Provided material START

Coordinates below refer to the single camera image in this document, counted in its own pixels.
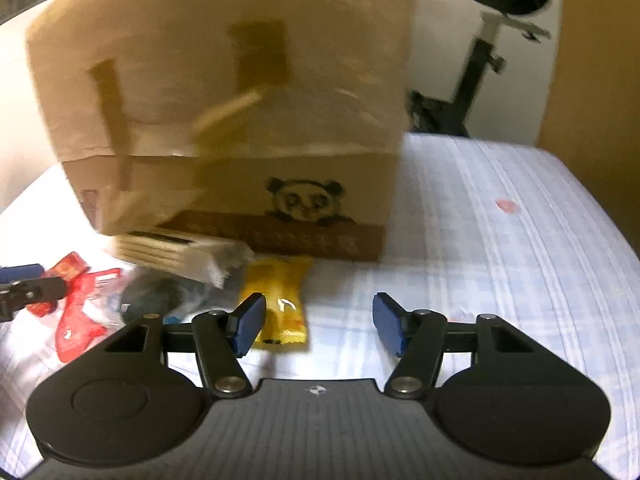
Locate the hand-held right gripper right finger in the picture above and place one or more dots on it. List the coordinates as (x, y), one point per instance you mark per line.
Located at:
(390, 324)

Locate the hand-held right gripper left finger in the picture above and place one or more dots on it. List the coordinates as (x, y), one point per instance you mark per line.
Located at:
(248, 324)

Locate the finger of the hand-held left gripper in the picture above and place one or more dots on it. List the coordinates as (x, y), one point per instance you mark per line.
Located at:
(21, 272)

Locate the yellow snack packet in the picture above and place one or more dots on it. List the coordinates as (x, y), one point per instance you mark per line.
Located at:
(277, 300)

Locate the red snack packet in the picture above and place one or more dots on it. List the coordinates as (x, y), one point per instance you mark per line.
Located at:
(70, 267)
(82, 320)

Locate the cardboard box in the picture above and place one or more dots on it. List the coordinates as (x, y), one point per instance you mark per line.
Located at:
(225, 110)

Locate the dark snack packet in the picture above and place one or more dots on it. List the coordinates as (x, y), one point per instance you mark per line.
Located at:
(160, 295)

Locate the clear pack of beige wafers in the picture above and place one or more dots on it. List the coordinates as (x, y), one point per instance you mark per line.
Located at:
(185, 255)

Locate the plaid bed sheet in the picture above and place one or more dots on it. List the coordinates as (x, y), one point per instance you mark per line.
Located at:
(500, 260)

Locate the black exercise bike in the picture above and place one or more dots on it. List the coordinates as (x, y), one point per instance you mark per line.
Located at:
(480, 60)

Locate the wooden door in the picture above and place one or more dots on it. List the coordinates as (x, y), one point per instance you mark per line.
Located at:
(595, 85)

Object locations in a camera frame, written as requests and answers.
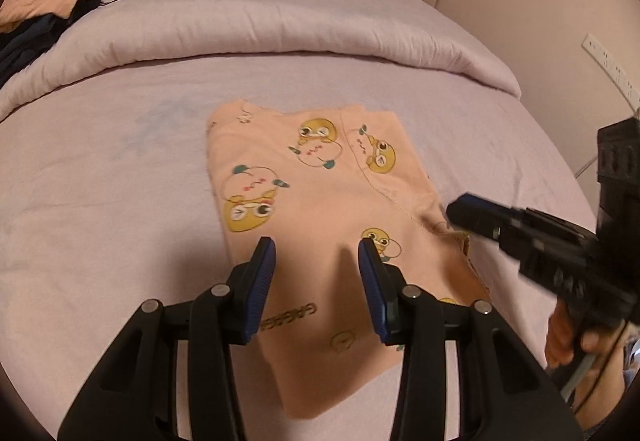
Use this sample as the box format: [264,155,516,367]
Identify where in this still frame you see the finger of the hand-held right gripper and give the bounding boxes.
[446,201,506,243]
[462,192,512,222]

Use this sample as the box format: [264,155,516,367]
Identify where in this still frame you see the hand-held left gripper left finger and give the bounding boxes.
[57,236,277,441]

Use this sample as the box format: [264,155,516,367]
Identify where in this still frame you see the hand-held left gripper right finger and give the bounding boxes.
[357,237,583,441]

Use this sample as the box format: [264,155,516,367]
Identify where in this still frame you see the peach cartoon print garment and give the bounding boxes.
[205,100,493,422]

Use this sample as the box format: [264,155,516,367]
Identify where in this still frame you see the person's right forearm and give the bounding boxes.
[570,361,632,428]

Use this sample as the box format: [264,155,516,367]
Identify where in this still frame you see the person's right hand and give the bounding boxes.
[545,306,626,372]

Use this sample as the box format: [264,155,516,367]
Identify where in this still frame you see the plaid pajama clothing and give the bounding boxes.
[620,336,640,387]

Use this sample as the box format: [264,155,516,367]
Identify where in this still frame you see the bed with pink sheet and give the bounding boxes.
[0,51,601,441]

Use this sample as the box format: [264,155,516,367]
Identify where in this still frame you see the pink duvet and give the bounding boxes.
[0,0,522,122]

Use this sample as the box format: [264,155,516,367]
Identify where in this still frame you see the dark navy cloth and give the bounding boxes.
[0,0,129,87]

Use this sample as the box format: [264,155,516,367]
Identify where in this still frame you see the white wall socket strip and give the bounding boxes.
[582,34,640,109]

Provided material END

▶ _Problem to solve_
Determine how many lines in the records above hold the word "camera", and answer with that number only.

▶ _Solution to the problem_
2